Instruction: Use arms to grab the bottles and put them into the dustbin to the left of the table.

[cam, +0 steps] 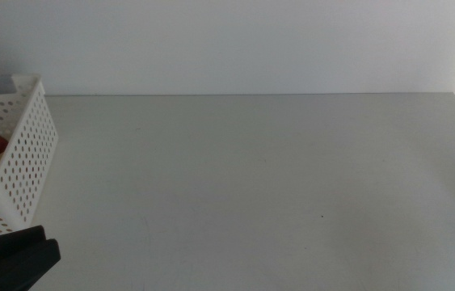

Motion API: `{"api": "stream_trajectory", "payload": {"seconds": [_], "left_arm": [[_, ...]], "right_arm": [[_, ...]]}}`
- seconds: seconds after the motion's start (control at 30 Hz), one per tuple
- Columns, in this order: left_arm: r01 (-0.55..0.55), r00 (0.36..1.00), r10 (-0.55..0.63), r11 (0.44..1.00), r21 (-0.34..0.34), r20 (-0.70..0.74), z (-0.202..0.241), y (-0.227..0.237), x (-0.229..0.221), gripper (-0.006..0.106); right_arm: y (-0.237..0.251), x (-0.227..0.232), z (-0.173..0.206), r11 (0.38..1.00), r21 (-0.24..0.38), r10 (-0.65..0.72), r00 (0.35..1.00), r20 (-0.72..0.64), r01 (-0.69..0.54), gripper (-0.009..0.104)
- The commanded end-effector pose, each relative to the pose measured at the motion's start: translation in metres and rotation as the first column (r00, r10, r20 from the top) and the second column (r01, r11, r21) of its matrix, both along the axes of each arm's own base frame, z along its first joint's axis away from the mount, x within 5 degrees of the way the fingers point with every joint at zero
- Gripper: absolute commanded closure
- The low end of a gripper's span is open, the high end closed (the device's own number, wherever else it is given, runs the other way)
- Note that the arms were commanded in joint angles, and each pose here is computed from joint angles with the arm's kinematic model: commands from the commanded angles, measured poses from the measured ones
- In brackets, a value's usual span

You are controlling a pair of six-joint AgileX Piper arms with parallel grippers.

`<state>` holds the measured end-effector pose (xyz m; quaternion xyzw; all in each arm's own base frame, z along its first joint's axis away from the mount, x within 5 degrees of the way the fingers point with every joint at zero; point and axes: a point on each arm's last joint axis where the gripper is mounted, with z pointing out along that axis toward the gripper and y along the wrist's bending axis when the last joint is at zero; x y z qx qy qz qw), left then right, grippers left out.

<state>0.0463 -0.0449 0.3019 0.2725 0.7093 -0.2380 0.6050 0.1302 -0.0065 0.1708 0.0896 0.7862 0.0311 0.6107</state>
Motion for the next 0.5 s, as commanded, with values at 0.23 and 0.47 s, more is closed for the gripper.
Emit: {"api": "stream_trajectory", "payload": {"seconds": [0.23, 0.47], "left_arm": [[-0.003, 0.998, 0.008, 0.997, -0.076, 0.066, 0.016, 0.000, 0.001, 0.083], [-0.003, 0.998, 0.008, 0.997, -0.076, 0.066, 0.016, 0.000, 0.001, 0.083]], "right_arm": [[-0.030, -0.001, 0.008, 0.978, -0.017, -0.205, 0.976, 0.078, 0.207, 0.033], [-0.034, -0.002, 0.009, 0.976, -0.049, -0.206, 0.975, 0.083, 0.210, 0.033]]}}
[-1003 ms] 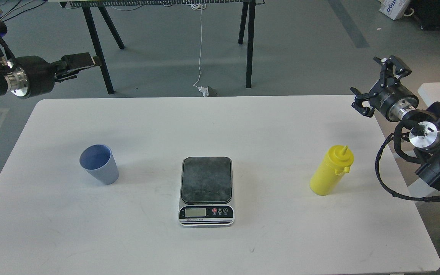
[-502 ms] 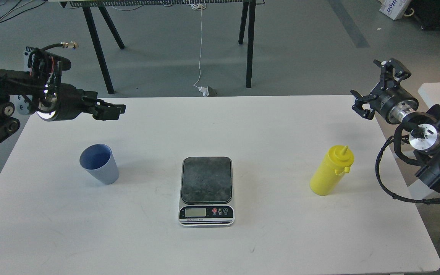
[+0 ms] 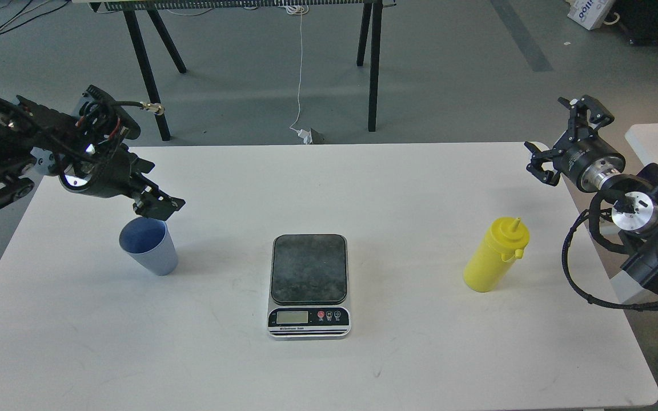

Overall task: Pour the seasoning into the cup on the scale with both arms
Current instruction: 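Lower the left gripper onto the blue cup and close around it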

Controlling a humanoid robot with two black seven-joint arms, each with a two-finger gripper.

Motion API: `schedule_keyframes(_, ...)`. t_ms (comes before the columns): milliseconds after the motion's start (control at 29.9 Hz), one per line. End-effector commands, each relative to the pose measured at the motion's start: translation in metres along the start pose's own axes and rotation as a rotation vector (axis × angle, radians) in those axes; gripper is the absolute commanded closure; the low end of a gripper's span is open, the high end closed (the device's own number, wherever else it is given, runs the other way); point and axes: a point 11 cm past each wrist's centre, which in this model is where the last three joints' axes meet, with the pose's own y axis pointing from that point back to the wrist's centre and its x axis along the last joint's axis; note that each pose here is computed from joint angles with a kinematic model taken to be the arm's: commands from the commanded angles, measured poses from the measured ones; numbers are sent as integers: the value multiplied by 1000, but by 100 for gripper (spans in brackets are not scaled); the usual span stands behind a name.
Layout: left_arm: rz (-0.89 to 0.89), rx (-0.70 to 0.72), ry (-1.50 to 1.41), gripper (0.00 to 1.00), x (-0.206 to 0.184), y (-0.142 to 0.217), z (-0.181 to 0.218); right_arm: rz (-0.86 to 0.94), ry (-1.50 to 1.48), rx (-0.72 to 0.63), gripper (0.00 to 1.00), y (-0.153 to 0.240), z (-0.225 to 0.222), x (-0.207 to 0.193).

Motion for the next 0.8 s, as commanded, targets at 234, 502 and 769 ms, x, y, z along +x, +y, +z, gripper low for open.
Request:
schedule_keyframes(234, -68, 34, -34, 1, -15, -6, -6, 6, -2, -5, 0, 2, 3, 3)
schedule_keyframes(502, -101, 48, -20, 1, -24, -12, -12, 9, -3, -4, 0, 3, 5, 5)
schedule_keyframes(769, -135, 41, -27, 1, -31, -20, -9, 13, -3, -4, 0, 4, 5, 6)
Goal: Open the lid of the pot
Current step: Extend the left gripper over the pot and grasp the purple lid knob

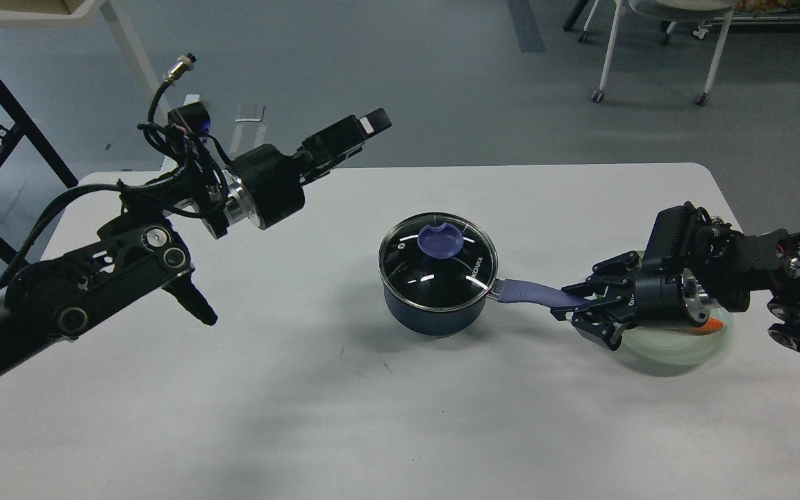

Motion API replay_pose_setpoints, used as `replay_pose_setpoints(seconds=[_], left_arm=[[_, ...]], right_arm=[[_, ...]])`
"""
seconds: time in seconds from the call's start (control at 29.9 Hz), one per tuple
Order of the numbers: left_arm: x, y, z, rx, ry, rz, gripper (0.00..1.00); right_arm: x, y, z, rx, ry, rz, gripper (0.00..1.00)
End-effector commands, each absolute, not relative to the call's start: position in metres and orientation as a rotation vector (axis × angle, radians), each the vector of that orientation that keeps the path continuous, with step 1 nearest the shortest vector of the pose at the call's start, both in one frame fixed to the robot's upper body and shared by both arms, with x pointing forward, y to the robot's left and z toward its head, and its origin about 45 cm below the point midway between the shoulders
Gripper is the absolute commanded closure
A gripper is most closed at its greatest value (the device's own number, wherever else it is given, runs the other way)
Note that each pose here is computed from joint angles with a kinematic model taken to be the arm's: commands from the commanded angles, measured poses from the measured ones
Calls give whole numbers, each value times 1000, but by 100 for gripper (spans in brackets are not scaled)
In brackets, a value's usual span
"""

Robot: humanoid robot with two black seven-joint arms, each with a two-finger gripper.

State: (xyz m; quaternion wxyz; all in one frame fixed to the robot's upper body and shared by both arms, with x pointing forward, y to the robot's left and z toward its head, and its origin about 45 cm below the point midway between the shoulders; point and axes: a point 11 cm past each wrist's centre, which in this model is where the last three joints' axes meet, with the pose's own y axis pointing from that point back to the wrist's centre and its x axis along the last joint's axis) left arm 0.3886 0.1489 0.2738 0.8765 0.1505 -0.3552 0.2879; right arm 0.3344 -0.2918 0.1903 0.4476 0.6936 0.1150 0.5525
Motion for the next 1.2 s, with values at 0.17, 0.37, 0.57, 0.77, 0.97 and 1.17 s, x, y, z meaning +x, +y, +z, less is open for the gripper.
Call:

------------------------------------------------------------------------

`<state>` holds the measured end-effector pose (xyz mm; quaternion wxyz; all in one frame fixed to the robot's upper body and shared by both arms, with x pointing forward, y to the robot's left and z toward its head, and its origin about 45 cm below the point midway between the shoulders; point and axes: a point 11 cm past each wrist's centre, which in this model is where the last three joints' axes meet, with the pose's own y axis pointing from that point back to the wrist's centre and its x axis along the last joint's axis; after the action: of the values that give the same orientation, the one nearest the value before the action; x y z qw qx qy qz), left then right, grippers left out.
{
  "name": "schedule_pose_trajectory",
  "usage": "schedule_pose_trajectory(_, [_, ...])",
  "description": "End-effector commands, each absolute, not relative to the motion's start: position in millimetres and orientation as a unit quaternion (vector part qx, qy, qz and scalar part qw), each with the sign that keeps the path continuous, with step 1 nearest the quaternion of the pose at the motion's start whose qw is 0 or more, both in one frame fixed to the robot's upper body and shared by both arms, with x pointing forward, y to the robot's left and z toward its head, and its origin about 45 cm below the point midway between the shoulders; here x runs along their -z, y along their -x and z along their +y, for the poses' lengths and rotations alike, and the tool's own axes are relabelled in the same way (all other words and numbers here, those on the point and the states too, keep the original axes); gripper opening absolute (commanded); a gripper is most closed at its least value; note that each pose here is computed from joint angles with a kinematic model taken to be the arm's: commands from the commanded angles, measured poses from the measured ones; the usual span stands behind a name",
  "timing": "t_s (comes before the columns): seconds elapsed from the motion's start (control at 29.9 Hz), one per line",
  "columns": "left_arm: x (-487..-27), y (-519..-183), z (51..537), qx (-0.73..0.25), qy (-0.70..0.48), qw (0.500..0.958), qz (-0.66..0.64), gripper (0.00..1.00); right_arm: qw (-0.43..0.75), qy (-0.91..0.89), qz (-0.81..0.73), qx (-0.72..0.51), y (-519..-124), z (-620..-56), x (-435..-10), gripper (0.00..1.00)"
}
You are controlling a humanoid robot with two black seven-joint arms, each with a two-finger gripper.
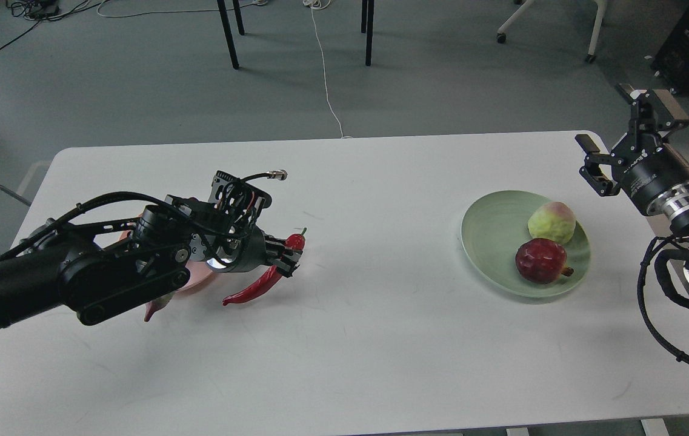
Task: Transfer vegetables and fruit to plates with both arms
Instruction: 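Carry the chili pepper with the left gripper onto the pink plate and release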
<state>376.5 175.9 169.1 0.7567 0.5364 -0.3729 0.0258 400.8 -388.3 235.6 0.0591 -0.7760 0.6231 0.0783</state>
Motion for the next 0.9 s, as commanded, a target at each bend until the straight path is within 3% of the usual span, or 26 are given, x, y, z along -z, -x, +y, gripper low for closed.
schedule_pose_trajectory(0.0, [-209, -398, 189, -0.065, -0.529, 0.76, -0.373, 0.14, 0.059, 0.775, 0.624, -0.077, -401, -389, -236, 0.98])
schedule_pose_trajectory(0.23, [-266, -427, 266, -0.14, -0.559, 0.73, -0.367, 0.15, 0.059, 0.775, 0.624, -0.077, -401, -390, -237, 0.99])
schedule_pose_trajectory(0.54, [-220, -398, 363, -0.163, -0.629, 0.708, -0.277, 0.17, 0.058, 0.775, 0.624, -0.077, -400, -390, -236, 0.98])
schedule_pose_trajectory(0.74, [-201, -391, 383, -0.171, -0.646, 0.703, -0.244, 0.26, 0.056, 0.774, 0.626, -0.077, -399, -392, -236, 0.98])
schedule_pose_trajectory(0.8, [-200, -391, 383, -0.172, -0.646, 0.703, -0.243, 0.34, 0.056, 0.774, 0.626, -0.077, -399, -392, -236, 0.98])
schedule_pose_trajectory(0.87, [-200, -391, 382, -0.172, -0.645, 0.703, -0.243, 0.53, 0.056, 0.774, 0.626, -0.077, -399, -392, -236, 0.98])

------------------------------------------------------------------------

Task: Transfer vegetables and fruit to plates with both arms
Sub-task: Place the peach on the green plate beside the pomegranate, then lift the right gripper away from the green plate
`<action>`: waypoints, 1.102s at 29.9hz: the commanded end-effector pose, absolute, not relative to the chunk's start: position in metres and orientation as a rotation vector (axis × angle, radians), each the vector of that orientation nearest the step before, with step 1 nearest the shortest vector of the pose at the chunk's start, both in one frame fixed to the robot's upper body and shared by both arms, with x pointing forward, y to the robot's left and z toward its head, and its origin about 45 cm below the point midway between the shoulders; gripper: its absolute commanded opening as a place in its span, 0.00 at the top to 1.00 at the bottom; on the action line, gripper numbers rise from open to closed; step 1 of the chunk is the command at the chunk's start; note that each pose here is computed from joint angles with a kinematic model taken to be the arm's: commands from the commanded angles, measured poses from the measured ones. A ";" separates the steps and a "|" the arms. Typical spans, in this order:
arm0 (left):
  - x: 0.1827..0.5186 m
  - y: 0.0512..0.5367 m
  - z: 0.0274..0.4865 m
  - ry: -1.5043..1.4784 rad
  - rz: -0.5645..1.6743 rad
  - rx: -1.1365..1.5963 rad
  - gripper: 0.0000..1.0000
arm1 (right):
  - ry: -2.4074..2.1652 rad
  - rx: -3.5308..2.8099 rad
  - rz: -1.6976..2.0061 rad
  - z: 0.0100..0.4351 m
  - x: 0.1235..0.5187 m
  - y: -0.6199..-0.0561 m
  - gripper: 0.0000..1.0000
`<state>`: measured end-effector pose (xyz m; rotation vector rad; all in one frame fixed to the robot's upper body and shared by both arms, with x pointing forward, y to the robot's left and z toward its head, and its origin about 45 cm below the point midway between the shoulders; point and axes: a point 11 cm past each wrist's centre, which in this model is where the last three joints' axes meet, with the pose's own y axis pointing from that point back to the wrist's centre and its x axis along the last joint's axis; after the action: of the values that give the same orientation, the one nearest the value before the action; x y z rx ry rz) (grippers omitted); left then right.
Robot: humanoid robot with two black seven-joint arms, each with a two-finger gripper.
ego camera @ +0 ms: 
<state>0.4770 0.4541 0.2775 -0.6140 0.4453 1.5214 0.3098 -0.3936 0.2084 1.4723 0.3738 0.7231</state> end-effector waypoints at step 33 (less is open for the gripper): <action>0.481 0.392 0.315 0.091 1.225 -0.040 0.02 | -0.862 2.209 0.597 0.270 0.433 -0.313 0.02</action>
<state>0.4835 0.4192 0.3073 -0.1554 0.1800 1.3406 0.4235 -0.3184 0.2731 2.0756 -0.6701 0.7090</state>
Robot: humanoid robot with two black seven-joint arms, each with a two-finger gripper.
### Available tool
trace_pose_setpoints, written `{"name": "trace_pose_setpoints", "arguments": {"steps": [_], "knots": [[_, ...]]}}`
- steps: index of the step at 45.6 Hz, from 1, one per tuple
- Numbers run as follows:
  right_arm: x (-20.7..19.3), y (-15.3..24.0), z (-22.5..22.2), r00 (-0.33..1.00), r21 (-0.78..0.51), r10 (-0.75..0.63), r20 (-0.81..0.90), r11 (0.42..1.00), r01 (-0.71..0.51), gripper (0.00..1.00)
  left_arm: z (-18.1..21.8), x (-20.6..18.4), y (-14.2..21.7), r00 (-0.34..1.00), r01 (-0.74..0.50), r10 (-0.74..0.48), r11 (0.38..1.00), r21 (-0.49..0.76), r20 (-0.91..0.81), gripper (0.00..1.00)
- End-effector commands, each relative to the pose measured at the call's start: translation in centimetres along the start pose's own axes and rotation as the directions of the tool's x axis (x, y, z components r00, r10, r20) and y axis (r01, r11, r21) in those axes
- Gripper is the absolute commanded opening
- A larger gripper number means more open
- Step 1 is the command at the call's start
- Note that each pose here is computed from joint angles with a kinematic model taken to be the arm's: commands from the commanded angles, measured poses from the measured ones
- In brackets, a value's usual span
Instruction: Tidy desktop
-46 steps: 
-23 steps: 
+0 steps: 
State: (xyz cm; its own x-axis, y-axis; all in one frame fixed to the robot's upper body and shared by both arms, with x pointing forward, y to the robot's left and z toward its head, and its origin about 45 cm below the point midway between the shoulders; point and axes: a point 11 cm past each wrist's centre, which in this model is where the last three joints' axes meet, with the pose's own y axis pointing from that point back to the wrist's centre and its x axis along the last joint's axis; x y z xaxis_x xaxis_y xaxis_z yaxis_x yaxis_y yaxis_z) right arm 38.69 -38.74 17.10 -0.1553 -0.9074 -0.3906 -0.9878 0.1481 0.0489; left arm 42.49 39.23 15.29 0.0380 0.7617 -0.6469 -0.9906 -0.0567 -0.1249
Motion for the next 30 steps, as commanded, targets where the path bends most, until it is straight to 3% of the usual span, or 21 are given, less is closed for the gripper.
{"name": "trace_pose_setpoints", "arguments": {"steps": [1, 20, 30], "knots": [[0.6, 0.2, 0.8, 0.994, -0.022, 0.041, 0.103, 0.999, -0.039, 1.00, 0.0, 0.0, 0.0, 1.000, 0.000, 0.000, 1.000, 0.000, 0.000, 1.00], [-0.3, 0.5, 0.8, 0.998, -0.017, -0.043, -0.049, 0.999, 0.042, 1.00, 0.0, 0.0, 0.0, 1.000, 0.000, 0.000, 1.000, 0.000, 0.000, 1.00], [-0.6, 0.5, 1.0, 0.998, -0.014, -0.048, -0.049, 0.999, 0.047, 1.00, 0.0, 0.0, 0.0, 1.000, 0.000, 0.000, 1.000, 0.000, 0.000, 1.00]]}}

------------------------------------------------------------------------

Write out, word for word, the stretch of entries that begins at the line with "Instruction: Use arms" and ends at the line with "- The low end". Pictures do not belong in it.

Instruction: Use arms to grab the bottles and put them into the dustbin to the left of the table.

[cam, +0 steps] 

Motion API: `{"api": "stream_trajectory", "payload": {"seconds": [_], "left_arm": [[_, ...]], "right_arm": [[_, ...]]}}`
- seconds: seconds after the motion's start (control at 30 Hz), one per tuple
- Columns, in this order: left_arm: r01 (-0.55..0.55), r00 (0.36..1.00), r10 (-0.55..0.63), r11 (0.44..1.00), r21 (-0.34..0.34), r20 (-0.70..0.74), z (-0.202..0.241), y (-0.227..0.237), x (-0.229..0.221), gripper (-0.006..0.106); right_arm: y (-0.237..0.251), x (-0.227..0.232), z (-0.173..0.206), r11 (0.38..1.00), r21 (-0.24..0.38), r10 (-0.65..0.72), r00 (0.35..1.00), r20 (-0.72..0.64), r01 (-0.69..0.54), gripper (-0.009..0.104)
- The commanded end-effector pose, each relative to the pose measured at the motion's start: translation in metres and rotation as the first column (r00, r10, r20 from the top) and the second column (r01, r11, r21) of its matrix, both along the axes of each arm's own base frame, z along its first joint's axis away from the mount, x within 5 degrees of the way the fingers point with every joint at zero
- Gripper: absolute commanded closure
- The low end of a gripper's span is open, the high end closed (the device's own number, wherever else it is given, runs the other way)

What came before makes up the full response.